At its core, the unicorn conundrum boils down to this: Why shouldn’t a unicorn be subject to the fundamentals that govern every other business? Should these companies not be measured by profitability and revenues? Because even once the blitzscaling is said and done, all companies have to demonstrate the ability to grow revenues and continue to evolve their business model to remain relevant, significant and impactful on the global economy.
Rarity should not be commoditized. Yes, there are innovative business models and disruptive products that together can give birth to an actual unicorn. And, yes, it’s OK to aspire to cultivate these rare creatures.
Yet engineering ever-higher valuations to enable ever-faster blitzscaling is not cultivating rarity. It is leading companies down the path to failed IPOs and naïve investors down the road to losses.
Unicorns need to be reimagined as a rare natural phenomenon produced by bold leaders who know how to create value. They need to aspire to eventually IPO their businesses, while continuing to deliver the profitable growth that allows them to grow into their valuations. They need to be able to reasonably convince alternative investors that their business has a solid foundation for revenue generation, free cash generation and earnings per share.
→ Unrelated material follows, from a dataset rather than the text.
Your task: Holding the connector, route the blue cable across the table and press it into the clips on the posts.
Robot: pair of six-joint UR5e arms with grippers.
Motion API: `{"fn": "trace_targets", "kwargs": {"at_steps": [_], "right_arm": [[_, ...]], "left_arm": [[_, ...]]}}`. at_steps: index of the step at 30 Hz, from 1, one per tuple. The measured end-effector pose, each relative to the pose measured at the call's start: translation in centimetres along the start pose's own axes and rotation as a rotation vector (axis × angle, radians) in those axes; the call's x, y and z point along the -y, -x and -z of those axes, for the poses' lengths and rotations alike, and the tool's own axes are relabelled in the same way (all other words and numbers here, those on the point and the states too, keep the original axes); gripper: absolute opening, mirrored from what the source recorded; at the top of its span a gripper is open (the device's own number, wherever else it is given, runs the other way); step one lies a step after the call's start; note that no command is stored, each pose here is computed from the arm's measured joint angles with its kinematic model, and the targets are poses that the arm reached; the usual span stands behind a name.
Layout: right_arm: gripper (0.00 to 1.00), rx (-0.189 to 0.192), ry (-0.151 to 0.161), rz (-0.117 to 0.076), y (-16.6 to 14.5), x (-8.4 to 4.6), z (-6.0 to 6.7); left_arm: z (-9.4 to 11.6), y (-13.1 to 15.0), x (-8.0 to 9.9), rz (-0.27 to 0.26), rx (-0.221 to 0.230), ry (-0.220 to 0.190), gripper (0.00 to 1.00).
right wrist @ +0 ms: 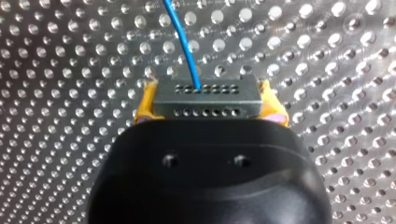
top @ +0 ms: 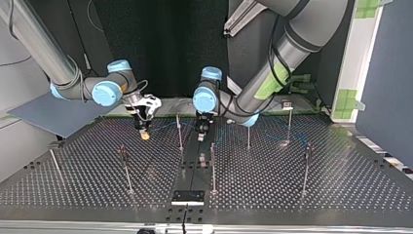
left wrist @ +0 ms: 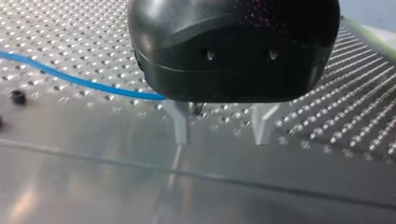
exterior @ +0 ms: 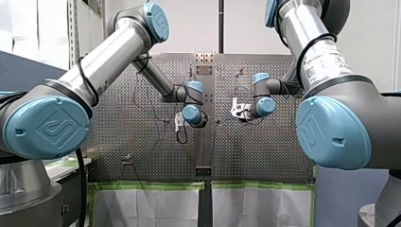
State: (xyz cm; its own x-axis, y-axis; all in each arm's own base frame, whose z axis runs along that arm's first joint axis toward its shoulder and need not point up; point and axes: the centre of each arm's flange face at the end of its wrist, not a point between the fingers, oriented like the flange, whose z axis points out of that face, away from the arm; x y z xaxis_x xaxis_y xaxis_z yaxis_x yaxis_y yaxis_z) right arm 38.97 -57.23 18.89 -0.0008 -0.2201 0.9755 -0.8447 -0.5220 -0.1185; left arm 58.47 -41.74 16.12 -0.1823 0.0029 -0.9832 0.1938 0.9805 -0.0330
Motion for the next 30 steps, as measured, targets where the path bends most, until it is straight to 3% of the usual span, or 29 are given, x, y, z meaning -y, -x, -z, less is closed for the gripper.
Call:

Just as the laws of gravity work in the universe, the laws of profit and loss need to be applied simply and consistently to unicorns: If it doesn’t make money, it’s probably a bad idea. Entrepreneurial audacity has to be backed up with actual achievement. Leaders looking to create a unicorn need to think big and see many steps into the future. Yet they also need to be held accountable for executing in the here and now. Because a unicorn that can’t show a clear path to value isn’t really a unicorn. Rather, it’s a far more common creature: a money sponge.